Monday, Jun. 25, 1945

Crackdown

Generalissimo Chiang Kai-shek tightened up his Government in a threefold move last week.

As directed by the recent Kuomintang Congress (TIME, June 4), the Kuomintang Standing Committee ordered the abolition of all Party branches in the Army and schools, and the popular election of all provincial and district People's Councils. When & if executed, these orders would mark the end of one-party tutelage and the beginning of constitutional democracy in Free China.

In a move to check corruption in handling military supplies, a five-man military tribunal sentenced to death three high officers in the Chungking supply service: Major General Liang Lin (former mayor of Changsha), Major General Huang Yao, Colonel Pao Yunfei. Liang was convicted of "stealing military materials and of squeeze and extortion." Huang was convicted of receiving 4,100,000 Chinese dollars ($205,000 official rate) rake-off in purchasing military supplies. Pao had made 1,400,000 Chinese dollars from a building contract. All three were shot.

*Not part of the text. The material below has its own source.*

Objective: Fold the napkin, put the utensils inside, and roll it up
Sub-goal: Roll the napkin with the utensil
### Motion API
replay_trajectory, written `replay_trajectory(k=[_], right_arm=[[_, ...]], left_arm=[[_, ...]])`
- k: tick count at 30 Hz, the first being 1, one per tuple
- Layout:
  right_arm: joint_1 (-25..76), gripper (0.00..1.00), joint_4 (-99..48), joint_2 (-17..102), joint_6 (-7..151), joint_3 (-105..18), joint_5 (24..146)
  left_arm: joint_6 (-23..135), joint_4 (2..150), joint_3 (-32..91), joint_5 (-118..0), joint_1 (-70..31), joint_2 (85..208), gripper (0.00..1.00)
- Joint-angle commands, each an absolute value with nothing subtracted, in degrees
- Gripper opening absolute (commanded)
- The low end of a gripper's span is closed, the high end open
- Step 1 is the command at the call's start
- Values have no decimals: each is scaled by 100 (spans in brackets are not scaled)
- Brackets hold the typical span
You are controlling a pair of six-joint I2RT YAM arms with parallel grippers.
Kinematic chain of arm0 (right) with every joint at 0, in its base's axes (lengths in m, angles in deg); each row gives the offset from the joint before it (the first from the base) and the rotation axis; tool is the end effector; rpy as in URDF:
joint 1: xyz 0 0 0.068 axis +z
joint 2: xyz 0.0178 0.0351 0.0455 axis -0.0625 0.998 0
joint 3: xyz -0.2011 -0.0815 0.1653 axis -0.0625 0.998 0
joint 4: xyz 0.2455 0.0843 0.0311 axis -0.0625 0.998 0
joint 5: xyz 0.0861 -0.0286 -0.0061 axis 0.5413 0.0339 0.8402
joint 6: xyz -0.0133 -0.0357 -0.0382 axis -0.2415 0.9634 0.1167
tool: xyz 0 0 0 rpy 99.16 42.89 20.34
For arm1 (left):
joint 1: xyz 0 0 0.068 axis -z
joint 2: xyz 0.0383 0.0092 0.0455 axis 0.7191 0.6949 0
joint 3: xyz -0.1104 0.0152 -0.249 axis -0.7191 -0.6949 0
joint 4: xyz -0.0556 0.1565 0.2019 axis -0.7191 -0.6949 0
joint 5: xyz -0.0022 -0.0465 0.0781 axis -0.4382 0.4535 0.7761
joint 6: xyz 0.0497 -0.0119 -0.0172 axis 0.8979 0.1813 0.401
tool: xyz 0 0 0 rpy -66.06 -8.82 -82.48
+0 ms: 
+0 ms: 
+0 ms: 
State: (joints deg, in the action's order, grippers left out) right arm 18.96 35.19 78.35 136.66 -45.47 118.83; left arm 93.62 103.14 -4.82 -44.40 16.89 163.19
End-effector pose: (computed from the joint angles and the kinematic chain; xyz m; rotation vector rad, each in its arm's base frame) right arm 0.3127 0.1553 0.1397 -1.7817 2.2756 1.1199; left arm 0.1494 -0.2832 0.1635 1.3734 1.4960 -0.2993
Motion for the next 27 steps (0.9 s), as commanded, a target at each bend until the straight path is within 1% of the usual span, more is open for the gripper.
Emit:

At the same time the Ministries of the Interior and Social Affairs cracked down on the press. New, strict regulations forbade Chinese newspapermen to write anything against the interest of the nation, required all Chinese newspapermen to join Chinese press associations, which are supervised by local representatives of the Ministry of Social Affairs. The press associations must adopt resolutions to spread national policies and the late Dr. Sun Yat-sen's Three Principles: Nationalism, Democracy, People's Livelihood.